The past few days we have looked at the death and resurrection of Lazarus. (John 11:1-44)  I have heard teachings on these verses before. One specifically was in the book “I Will Carry You” by Angie Smith. I don’t have the book with me so can’t quote her words verbatim, but the imagery stuck with me…and I am going to share it with you, so keep reading! 🙂

As we read in John, Lazarus is sick – John 1-3 “A man was sick, Lazarus of Bethany, the town of Mary and her sister Martha. This was the same Mary who massaged the Lord’s feet with aromatic oils and then wiped them with her hair. It was her brother Lazarus who was sick. So the sisters sent word to Jesus, “Master, the one you love so very much is sick.”

This is a close friend of Jesus…and what is His response??

When Jesus got the message, he said, John 11: 4-7 “This sickness is not fatal. It will become an occasion to show God’s glory by glorifying God’s Son.” Jesus loved Martha and her sister and Lazarus, but oddly, when he heard that Lazarus was sick, he stayed on where he was for two more days. After the two days, he said to his disciples, “Let’s go back to Judea.”
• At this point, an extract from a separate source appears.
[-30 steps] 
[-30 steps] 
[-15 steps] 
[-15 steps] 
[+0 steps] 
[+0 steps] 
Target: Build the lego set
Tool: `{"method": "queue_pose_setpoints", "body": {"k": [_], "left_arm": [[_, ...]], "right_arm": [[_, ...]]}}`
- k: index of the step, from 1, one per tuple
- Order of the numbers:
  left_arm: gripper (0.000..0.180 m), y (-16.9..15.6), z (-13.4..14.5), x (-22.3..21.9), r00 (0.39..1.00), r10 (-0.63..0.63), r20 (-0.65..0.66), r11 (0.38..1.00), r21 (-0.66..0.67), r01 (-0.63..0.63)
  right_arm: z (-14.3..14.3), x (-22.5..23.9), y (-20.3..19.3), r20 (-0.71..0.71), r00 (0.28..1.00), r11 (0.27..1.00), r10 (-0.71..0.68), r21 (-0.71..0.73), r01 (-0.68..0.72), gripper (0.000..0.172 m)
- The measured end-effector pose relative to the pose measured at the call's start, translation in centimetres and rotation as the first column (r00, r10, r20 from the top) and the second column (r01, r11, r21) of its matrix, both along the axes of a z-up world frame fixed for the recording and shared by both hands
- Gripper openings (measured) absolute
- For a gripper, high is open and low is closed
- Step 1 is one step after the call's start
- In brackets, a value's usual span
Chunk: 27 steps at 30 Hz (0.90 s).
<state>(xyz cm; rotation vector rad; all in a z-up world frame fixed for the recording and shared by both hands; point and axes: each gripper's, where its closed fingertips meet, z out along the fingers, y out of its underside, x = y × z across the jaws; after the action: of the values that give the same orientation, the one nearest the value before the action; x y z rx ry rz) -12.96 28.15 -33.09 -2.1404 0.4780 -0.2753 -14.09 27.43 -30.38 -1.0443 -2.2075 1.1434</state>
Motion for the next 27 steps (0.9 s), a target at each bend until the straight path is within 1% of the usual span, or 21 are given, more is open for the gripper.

His close friend is dying, and He waits.

As someone who has lost a best friend, I know the anguish of hearing the end was near and wanting to get on the first plane possible to be there….and yet He waits.

He waits, not because He doesn’t care, but because He can see a bigger outcome – one where God will be glorified.

By the time Jesus arrives to the home of Lazarus he has been dead and buried for four days. Martha gets word that Jesus is finally coming and “Martha heard Jesus was coming and went out to meet him.”

Here is where the imagery comes in….as I remember Angie writing she said that Martha ran to Jesus. Can you see her? A woman in her long robes, picking up her skirts and running to Jesus.

Is she hurting? Absolutely, her brother has just died and her Savior didn’t show up in time to save him.

Is she angry? My guess would be yes! I would be!!

But what is her response?

She runs TO Jesus.

She does question Him – John 11:21-22 “Martha said, “Master, if you’d been here, my brother wouldn’t have died. Even now, I know that whatever you ask God he will give you.”

but see Jesus’ response….so beautiful.

John: 25-26 “You don’t have to wait for the End. I am, right now, Resurrection and Life. The one who believes in me, even though he or she dies, will live. And everyone who lives believing in me does not ultimately die at all. Do you believe this?”

27 “Yes, Master. All along I have believed that you are the Messiah, the Son of God who comes into the world.”

Is she upset and hurt, maybe angry and confused – YES!!

But she believes…all along she has believed.

Then Martha goes to get Mary, see her response  – John 11: 28 After saying this, she went to her sister Mary and whispered in her ear, “The Teacher is here and is asking for you.”

29-32 The moment she heard that, she jumped up and ran out to him. Jesus had not yet entered the town but was still at the place where Martha had met him. When her sympathizing Jewish friends saw Mary run off, they followed her, thinking she was on her way to the tomb to weep there. Mary came to where Jesus was waiting and fell at his feet, saying, “Master, if only you had been here, my brother would not have died.”

Is she angry, upset, hurt? YES

But what is her response?

She runs TO Jesus.

As we all know this familiar story, we know the final outcome. Jesus raises Lazarus from the dead. God gets the glory.

But my takeaway from this study is the reactions of these beautiful women.

Of anyone, these are some of Jesus’ closest followers, they expected their brother would be saved because they had seen Jesus perform miracles. If for a stranger – of course for a close friend right?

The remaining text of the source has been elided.